Torch, Event Producer & Entertainer, Purgatory:

I was 9 years old when my genius brother took me to a small-town, 100-seat theater to watch Phantasm (1979). Weird dream sequences and the Tall Man undertaker stealing bodies and transporting them to another world, killer metal flying orbs with prongs and a drill along with childhood nightmare graveyard and funeral home backgrounds. Funerals creeped me out as a kid, and seeing all the things on screen that you kinda thought was happening in the embalming room just stuck with me. I couldn't sleep well at night for over a month and had to have a nightlight on. The Tall Man coming out of a mirror at the end kept me nervous for years about the little glimpse of movement you catch from the corner of your eye in mirrors; I didn't turn my back on a mirror until my early teen years. Of course, there are no lasting, corrupting effects for taking kids to see things like this because look how normal I turned out ...

Dave Wagner, Anchor/Reporter, WCNC:

I loved scary movies as a kid, but they came back to haunt me. I was often nervous about being close to windows at night for fear someone or something might break through and grab me. My big brother and I shared a room and I was grateful because I firmly believed he would protect me.

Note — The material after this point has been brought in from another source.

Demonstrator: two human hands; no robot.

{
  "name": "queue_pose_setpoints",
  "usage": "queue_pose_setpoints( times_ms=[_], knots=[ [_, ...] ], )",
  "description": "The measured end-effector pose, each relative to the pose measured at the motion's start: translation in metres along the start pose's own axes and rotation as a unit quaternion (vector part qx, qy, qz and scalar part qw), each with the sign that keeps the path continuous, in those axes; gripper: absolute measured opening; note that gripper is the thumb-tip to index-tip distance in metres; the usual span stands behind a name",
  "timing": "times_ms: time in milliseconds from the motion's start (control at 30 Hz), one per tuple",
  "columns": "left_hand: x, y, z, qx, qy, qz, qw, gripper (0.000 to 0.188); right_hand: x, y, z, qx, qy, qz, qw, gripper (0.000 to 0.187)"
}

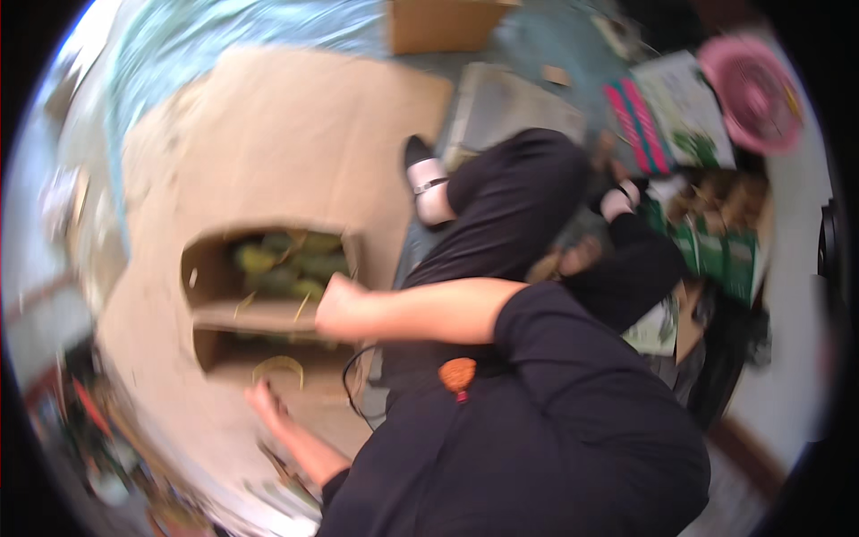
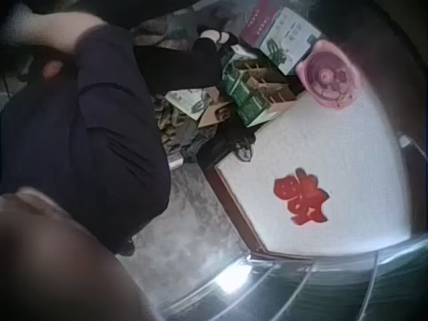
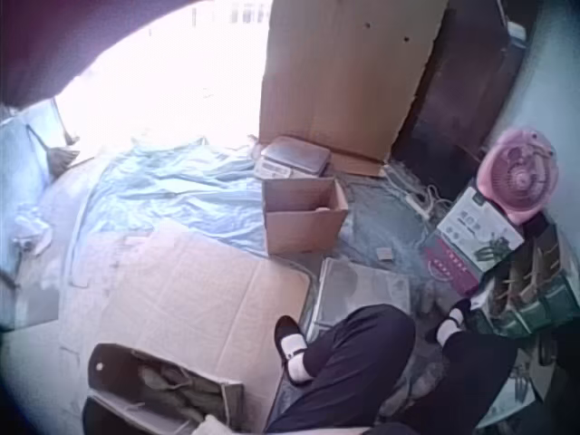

The movies that really made me nervous were the ones where seemingly normal people turn frighteningly evil. Rosemary's Baby (1968) was one of those films. I made my brother look under my bed for many days after I saw that film.

But it wasn't just those movies as a kid. The Shining (1980) also left me shaking. With his hatchet in hand, Jack Nicholson convinced me that you're never really safe behind a locked door.

Fatal Attraction (1987) was another one of those films. Glenn Close still makes me nervous to this day. In fact, I can't hear the sound of a whistling teapot without thinking of her terrifying character.

Shane Windmeyer, Author; Public Speaker; Executive Director of Campus Pride:

I would have to say the scene in The Exorcist (1973) where the Father throws holy water on the young girl. She begins to vomit, levitates and spins her head. I'm not sure if that was the order it happened, but I have to say that there have been times I've had the same reaction to Catholic priests. Do I blame the girl? No. Was it an awesome horror flick? Yes. The scene intrigued me so much as a child that I began sneaking into my sister's room to throw water on her in the middle of the night. I was disappointed in the reaction. Damn Hollywood!

And, lest we forget, Shane Windmeyer's alter ego ...

Buff Faye, Drag Queen

The thought of somebody spilling blood on my prom dress terrifies me. So I would have to say Carrie (1976). By the end of that movie, I was ready to burn the high school down myself.

Coming in a close second would have to be Invasion of the Body Snatchers (1978). I mean, I wouldn't sleep for weeks — seriously.

The bigger question is: "Who wants to get some popcorn and watch some horror flicks?"